I think that's a good policy and making it explicit (by writing something about it in the announcement posts) would be even better. Then when people know that a downvote in the preliminary voting phase means "This is bad and we should pay attention to that", they'll be more likely to use downvotes that way.

Replies from: Raemon
comment by Raemon · 2023-12-08T08:55:51.129Z · LW(p) · GW(p)

(Flagging it’s still technically required to get 2 positive votes to proceed to review phase)

Replies from: habryka4
comment by habryka (habryka4) · 2023-12-09T09:10:41.396Z · LW(p) · GW(p)

(I am currently planning to change that before the start of the review phase, unless it turns out to be hard for some reason)

Replies from: Raemon
comment by Raemon · 2023-12-09T18:06:45.838Z · LW(p) · GW(p)

It should be easy, although I am worried that will result in the review phase being even more overwhelming than it usually is, and the benefit doesn't seem that great to me.

Replies from: habryka4
comment by habryka (habryka4) · 2023-12-09T18:35:56.306Z · LW(p) · GW(p)

I would be really surprised if it added more than 4 posts to the review, and I am confident that at least 2 of those posts would seem really important for you and me to indeed be reviewed.

Replies from: Raemon
comment by Raemon · 2023-12-09T18:38:19.475Z · LW(p) · GW(p)

It current adds 128 posts (query I just ran was "has at least 1 positive vote" vs "has at least 2 positive votes". I'm not 100% sure what query you were planning)

I don't really get why it's worth reviewing bad posts that don't have at least 2 people who think they're good. (I buy that posts that at least some people think were good but are controversial might be interesting/important)

Replies from: habryka4
comment by habryka (habryka4) · 2023-12-09T21:45:16.082Z · LW(p) · GW(p)

Sorry, but that's a totally different query that has nothing to do with what I said? What I said is let's add posts with at least two reviews, whether positive or negative? So you should compare "has at least 2 positive votes" to "has at least 2 non-zero votes". 

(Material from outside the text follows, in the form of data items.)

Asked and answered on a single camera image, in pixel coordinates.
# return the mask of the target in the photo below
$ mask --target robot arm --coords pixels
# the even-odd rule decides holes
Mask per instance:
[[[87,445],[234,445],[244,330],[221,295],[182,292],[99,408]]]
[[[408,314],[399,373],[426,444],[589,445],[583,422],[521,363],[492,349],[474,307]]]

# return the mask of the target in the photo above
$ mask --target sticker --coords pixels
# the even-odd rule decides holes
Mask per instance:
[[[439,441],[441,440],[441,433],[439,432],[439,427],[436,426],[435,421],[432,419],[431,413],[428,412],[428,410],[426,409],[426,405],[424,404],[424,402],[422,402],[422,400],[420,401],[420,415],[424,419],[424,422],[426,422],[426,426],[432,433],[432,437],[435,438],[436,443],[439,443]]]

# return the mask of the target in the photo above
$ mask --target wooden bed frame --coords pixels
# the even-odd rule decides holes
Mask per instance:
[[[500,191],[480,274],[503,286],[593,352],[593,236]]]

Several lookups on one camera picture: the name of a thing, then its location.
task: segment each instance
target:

Negative votes have a ton of information in them! It means someone thought it was worth spending points sending an active signal that they thought the post was bad. For example, if everyone who votes thinks the Waluigi post, or the Simulators post, is bad, it would be terrible for us to not review them, given the importance they had in the discourse nevertheless. 

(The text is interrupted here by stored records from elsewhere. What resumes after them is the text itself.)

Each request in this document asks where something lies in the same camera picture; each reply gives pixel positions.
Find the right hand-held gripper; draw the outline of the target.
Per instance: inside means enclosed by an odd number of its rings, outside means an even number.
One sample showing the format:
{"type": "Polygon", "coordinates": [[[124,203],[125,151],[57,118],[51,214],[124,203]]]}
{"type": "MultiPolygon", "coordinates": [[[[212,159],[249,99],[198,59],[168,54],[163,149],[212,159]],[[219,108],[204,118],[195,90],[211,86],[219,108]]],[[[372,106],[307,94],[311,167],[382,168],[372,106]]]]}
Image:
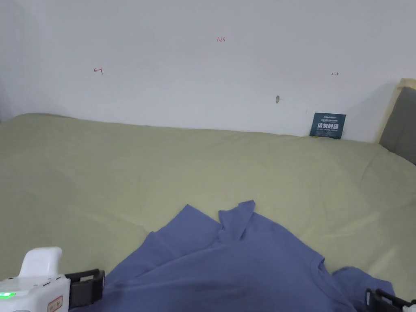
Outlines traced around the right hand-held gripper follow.
{"type": "Polygon", "coordinates": [[[368,312],[415,312],[416,300],[411,302],[393,296],[381,289],[366,290],[366,308],[368,312]]]}

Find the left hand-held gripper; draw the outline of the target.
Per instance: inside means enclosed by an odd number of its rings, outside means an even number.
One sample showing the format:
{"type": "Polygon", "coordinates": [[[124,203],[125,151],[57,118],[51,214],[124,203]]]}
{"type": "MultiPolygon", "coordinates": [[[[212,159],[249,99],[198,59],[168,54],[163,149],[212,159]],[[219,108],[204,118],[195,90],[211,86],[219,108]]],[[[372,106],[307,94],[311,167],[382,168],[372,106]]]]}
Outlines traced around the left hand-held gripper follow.
{"type": "Polygon", "coordinates": [[[19,275],[0,282],[2,312],[72,312],[102,299],[105,271],[59,274],[62,249],[35,248],[25,255],[19,275]]]}

comment by habryka (habryka4) · 2023-12-08T00:35:54.383Z · LW(p) · GW(p)

Yep! That's what I would do.

comment by Review Bot · 2024-02-14T06:49:11.438Z · LW(p) · GW(p)

The LessWrong Review [? · GW] runs every year to select the posts that have most stood the test of time. This post is not yet eligible for review, but will be at the end of 2024. The top fifty or so posts are featured prominently on the site throughout the year.

Hopefully, the review is better than karma at judging enduring value. If we have accurate prediction markets on the review results, maybe we can have better incentives on LessWrong today. Will this post make the top fifty?

comment by Alex Vermillion (tomcatfish) · 2023-12-15T22:56:53.806Z · LW(p) · GW(p)

Just flagging as a thing to consider that several of my favorite posts this year were actually shortish sequences, and that if they make it it might be worth figuring out something nice to do for them. I suppose if they partially make it, that's a question too.